Input data Block Start
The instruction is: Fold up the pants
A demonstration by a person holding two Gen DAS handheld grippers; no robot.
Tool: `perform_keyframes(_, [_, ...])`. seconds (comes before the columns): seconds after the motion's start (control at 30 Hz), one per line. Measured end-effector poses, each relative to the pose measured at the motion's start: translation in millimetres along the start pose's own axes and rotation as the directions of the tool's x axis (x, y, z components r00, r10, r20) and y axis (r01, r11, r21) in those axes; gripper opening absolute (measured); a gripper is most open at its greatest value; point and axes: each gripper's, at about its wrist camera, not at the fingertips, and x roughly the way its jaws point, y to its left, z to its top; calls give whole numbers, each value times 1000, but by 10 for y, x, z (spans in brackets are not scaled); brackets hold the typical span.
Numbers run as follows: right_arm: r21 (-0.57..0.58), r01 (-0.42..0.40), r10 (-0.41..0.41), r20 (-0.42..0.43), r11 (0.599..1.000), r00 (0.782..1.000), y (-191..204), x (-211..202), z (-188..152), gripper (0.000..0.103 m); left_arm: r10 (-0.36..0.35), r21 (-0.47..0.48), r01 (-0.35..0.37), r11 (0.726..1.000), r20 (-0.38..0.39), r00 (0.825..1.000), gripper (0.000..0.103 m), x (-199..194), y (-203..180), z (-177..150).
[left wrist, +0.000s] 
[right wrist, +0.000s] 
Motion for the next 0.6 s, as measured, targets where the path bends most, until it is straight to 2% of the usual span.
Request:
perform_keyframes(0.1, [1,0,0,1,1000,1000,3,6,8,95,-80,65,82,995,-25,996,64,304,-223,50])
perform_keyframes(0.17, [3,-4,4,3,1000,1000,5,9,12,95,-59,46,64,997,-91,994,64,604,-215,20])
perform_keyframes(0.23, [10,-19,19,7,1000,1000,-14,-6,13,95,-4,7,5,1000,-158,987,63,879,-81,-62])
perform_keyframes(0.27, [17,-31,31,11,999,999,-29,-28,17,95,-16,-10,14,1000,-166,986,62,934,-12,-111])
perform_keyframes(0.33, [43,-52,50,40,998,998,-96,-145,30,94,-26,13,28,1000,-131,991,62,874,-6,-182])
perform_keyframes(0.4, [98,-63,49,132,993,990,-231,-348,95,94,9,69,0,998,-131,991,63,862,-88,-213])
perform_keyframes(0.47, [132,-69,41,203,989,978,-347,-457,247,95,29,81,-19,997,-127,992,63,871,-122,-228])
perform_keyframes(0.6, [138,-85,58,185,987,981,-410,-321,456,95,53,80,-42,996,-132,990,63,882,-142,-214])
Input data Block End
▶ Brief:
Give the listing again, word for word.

▶ Response below:
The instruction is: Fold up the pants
A demonstration by a person holding two Gen DAS handheld grippers; no robot.
Tool: `perform_keyframes(_, [_, ...])`. seconds (comes before the columns): seconds after the motion's start (control at 30 Hz), one per line. Measured end-effector poses, each relative to the pose measured at the motion's start: translation in millimetres along the start pose's own axes and rotation as the directions of the tool's x axis (x, y, z components r00, r10, r20) and y axis (r01, r11, r21) in those axes; gripper opening absolute (measured); a gripper is most open at its greatest value; point and axes: each gripper's, at about its wrist camera, not at the fingertips, and x roughly the way its jaws point, y to its left, z to its top; calls give whole numbers, each value times 1000, but by 10 for y, x, z (spans in brackets are not scaled); brackets hold the typical span.
Numbers run as follows: right_arm: r21 (-0.57..0.58), r01 (-0.42..0.40), r10 (-0.41..0.41), r20 (-0.42..0.43), r11 (0.599..1.000), r00 (0.782..1.000), y (-191..204), x (-211..202), z (-188..152), gripper (0.000..0.103 m); left_arm: r10 (-0.36..0.35), r21 (-0.47..0.48), r01 (-0.35..0.37), r11 (0.726..1.000), r20 (-0.38..0.39), r00 (0.825..1.000), gripper (0.000..0.103 m), x (-199..194), y (-203..180), z (-177..150).
[left wrist, +0.000s] 
[right wrist, +0.000s] 
Motion for the next 0.6 s, as measured, targets where the path bends most, until it is straight to 2% of the usual span.
Request:
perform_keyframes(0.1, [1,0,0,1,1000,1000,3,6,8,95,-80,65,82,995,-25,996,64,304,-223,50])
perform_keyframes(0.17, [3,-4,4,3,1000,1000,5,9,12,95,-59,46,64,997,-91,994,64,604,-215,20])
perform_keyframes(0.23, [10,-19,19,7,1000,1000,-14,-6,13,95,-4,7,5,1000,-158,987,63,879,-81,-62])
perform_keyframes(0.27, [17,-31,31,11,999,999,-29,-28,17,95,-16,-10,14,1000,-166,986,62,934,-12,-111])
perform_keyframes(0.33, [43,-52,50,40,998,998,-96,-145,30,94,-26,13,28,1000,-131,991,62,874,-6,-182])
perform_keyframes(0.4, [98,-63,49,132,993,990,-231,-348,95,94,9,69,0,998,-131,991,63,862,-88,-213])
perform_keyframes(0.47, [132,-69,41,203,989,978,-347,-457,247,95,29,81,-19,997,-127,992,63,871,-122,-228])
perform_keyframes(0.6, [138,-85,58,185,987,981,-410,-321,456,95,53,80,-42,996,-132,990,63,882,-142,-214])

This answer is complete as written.